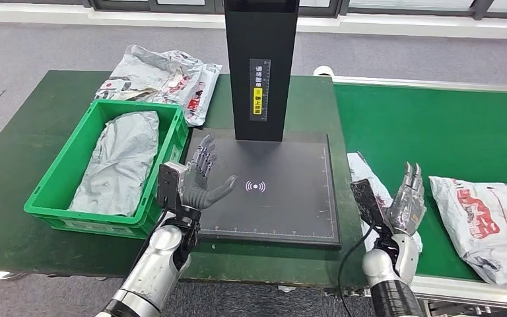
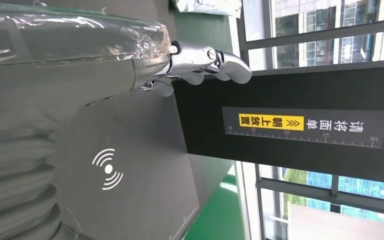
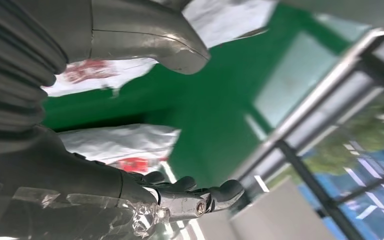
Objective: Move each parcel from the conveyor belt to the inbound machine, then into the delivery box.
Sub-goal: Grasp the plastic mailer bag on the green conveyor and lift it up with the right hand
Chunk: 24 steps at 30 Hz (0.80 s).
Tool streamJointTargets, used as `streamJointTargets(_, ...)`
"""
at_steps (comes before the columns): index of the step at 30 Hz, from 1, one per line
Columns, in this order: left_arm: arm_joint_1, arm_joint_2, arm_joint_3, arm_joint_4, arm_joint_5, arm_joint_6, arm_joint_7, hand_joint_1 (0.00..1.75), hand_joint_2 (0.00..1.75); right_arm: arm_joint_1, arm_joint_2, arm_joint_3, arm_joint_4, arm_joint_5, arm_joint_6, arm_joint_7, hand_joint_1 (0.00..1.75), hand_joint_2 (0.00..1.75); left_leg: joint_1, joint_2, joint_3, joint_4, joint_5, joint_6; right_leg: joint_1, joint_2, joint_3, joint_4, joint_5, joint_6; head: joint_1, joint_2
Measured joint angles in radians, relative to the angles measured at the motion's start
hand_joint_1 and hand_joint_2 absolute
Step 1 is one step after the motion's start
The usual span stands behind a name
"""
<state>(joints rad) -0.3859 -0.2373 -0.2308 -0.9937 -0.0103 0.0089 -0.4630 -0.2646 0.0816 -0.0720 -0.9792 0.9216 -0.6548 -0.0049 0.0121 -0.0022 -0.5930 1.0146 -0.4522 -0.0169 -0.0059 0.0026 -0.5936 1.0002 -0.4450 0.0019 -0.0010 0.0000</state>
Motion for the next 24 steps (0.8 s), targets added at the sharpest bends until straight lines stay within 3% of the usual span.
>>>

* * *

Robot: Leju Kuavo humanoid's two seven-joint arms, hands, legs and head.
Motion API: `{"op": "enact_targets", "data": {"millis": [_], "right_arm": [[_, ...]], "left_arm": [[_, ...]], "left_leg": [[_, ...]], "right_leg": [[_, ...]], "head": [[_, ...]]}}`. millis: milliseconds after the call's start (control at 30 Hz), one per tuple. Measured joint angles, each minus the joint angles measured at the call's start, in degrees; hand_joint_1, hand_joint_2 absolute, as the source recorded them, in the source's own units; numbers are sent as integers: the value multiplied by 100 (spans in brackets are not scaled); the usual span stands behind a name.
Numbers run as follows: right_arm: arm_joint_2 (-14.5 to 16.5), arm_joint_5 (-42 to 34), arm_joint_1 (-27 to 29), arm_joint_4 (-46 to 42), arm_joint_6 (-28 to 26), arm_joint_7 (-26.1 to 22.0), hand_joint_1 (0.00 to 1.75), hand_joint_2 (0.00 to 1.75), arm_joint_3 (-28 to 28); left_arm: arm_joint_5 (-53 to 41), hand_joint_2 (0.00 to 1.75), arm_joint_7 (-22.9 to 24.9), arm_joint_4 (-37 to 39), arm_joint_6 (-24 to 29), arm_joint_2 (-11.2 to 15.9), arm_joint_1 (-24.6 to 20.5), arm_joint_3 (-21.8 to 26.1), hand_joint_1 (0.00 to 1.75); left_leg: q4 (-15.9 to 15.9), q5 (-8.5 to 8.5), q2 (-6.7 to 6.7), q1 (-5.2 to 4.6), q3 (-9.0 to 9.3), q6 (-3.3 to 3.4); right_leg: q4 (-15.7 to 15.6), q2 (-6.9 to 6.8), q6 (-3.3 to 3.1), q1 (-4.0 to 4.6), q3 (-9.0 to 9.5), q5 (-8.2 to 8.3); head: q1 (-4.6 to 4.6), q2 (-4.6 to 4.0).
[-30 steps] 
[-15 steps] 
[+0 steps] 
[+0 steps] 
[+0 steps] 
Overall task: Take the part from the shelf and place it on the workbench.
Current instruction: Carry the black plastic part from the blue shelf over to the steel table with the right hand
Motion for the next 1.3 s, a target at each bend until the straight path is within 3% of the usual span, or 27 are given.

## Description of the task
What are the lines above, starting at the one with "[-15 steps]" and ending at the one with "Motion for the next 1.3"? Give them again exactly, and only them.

## Exercise response
[-15 steps] 
[+0 steps] 
[+0 steps] 
[+0 steps] 
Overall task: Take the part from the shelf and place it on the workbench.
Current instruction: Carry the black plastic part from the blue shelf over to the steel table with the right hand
Motion for the next 1.3 s, a target at each bend until the straight path is within 3% of the usual span, or 27 are given.

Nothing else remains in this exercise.